__WHAT IS NEEDED__: The listing below is to be transcribed exactly.
----- DATA
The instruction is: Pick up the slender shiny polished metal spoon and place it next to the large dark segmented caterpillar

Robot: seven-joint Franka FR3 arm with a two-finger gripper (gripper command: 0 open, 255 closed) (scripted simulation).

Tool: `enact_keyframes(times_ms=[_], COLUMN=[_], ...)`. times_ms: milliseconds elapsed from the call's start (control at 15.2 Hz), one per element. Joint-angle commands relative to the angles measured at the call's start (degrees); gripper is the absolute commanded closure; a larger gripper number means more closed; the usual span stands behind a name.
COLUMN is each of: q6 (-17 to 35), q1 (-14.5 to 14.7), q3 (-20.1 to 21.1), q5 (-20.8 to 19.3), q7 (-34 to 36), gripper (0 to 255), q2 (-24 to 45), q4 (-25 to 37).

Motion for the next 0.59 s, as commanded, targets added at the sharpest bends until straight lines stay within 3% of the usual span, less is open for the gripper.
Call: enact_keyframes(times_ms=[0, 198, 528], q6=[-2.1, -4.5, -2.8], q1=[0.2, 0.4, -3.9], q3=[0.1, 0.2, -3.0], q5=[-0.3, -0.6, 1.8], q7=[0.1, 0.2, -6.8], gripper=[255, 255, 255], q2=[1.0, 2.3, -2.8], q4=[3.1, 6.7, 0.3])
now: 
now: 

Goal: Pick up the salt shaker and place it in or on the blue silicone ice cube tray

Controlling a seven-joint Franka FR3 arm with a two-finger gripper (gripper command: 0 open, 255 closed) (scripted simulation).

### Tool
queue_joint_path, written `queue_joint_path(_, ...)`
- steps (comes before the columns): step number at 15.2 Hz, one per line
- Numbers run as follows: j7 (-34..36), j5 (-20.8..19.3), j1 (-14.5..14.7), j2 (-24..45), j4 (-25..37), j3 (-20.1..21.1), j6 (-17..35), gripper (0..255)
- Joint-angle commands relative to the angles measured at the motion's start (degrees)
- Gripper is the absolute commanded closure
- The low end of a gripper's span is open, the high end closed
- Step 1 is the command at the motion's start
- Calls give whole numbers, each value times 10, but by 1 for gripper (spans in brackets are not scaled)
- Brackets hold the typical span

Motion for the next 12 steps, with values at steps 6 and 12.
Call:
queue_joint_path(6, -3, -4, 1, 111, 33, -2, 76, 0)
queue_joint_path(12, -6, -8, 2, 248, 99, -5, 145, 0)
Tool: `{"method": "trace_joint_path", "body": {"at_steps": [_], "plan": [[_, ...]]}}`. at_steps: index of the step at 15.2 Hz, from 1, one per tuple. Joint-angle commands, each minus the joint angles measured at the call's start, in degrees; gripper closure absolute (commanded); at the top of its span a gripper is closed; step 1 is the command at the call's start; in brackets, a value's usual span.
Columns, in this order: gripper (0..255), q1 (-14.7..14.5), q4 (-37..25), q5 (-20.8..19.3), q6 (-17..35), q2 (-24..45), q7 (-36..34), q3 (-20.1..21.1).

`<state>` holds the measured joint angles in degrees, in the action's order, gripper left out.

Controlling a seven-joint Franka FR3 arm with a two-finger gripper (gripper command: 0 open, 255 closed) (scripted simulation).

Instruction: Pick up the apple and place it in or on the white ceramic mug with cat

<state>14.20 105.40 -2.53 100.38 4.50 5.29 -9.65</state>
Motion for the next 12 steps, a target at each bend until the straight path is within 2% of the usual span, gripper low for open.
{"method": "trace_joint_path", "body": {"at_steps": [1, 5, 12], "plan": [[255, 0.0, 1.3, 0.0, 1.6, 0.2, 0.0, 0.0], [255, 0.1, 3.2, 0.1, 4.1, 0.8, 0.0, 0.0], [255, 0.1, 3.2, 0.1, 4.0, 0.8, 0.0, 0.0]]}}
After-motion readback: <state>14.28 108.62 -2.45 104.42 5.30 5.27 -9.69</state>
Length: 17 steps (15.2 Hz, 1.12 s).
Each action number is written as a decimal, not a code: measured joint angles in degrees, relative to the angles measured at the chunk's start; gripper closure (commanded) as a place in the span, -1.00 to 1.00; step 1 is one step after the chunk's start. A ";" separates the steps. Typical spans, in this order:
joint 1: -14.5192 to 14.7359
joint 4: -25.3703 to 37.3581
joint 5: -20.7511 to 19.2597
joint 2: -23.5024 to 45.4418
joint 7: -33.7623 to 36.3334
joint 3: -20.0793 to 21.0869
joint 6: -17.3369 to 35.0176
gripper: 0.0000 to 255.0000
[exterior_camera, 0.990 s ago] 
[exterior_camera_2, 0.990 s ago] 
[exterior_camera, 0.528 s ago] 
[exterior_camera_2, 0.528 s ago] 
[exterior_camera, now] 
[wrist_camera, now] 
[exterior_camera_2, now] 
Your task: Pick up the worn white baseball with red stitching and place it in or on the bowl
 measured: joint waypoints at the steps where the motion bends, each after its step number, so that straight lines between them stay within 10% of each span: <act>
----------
__PROBLEM SOLUTION__:
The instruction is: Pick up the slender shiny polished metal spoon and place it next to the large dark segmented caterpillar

Robot: seven-joint Franka FR3 arm with a two-finger gripper (gripper command: 0 open, 255 closed) (scripted simulation).

Tool: `enact_keyframes(times_ms=[_], COLUMN=[_], ...)`. times_ms: milliseconds elapsed from the call's start (control at 15.2 Hz), one per element. Joint-angle commands relative to the angles measured at the call's start (degrees); gripper is the absolute commanded closure; a larger gripper number means more closed; the usual span stands behind a name.
COLUMN is each of: q6 (-17 to 35), q1 (-14.5 to 14.7), q3 (-20.1 to 21.1), q5 (-20.8 to 19.3), q7 (-34 to 36), gripper (0 to 255), q2 (-24 to 45), q4 (-25 to 37).

Motion for the next 0.59 s, as commanded, targets added at the sharpest bends until straight lines stay within 3% of the usual span, less is open for the gripper.
Call: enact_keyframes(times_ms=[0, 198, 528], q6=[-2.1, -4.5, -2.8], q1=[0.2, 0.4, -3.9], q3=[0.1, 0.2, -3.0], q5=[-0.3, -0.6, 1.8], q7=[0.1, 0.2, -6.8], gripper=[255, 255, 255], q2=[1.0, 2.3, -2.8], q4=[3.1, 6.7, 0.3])
now: 
now: 

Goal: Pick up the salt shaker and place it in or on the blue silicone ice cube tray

Controlling a seven-joint Franka FR3 arm with a two-finger gripper (gripper command: 0 open, 255 closed) (scripted simulation).

### Tool
queue_joint_path, written `queue_joint_path(_, ...)`
- steps (comes before the columns): step number at 15.2 Hz, one per line
- Numbers run as follows: j7 (-34..36), j5 (-20.8..19.3), j1 (-14.5..14.7), j2 (-24..45), j4 (-25..37), j3 (-20.1..21.1), j6 (-17..35), gripper (0..255)
- Joint-angle commands relative to the angles measured at the motion's start (degrees)
- Gripper is the absolute commanded closure
- The low end of a gripper's span is open, the high end closed
- Step 1 is the command at the motion's start
- Calls give whole numbers, each value times 10, but by 1 for gripper (spans in brackets are not scaled)
- Brackets hold the typical span

Motion for the next 12 steps, with values at steps 6 and 12.
Call:
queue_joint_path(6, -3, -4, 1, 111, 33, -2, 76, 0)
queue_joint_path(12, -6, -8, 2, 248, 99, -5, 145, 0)
Tool: `{"method": "trace_joint_path", "body": {"at_steps": [_], "plan": [[_, ...]]}}`. at_steps: index of the step at 15.2 Hz, from 1, one per tuple. Joint-angle commands, each minus the joint angles measured at the call's start, in degrees; gripper closure absolute (commanded); at the top of its span a gripper is closed; step 1 is the command at the call's start; in brackets, a value's usual span.
Columns, in this order: gripper (0..255), q1 (-14.7..14.5), q4 (-37..25), q5 (-20.8..19.3), q6 (-17..35), q2 (-24..45), q7 (-36..34), q3 (-20.1..21.1).

`<state>` holds the measured joint angles in degrees, in the action's order, gripper left out.

Controlling a seven-joint Franka FR3 arm with a two-finger gripper (gripper command: 0 open, 255 closed) (scripted simulation).

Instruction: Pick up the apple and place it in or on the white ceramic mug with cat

<state>14.20 105.40 -2.53 100.38 4.50 5.29 -9.65</state>
Motion for the next 12 steps, a target at each bend until the straight path is within 2% of the usual span, gripper low for open.
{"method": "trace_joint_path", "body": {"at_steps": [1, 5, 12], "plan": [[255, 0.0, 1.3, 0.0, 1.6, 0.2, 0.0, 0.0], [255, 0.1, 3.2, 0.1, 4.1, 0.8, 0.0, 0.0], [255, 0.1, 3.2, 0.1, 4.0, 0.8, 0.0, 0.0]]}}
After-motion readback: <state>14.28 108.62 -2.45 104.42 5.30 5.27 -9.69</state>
Length: 17 steps (15.2 Hz, 1.12 s).
Each action number is written as a decimal, not a code: measured joint angles in degrees, relative to the angles measured at the chunk's start; gripper closure (commanded) as a place in the span, -1.00 to 1.00; step 1 is one step after the chunk's start. A ";" separates the steps. Typical spans, in this order:
joint 1: -14.5192 to 14.7359
joint 4: -25.3703 to 37.3581
joint 5: -20.7511 to 19.2597
joint 2: -23.5024 to 45.4418
joint 7: -33.7623 to 36.3334
joint 3: -20.0793 to 21.0869
joint 6: -17.3369 to 35.0176
gripper: 0.0000 to 255.0000
[exterior_camera, 0.990 s ago] 
[exterior_camera_2, 0.990 s ago] 
[exterior_camera, 0.528 s ago] 
[exterior_camera_2, 0.528 s ago] 
[exterior_camera, now] 
[wrist_camera, now] 
[exterior_camera_2, now] 
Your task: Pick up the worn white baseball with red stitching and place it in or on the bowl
 measured: joint waypoints at the steps where the motion bends, each after its step number, so that straight lines between them stay within 10% of each span: <act>

The answer given is complete as it stands.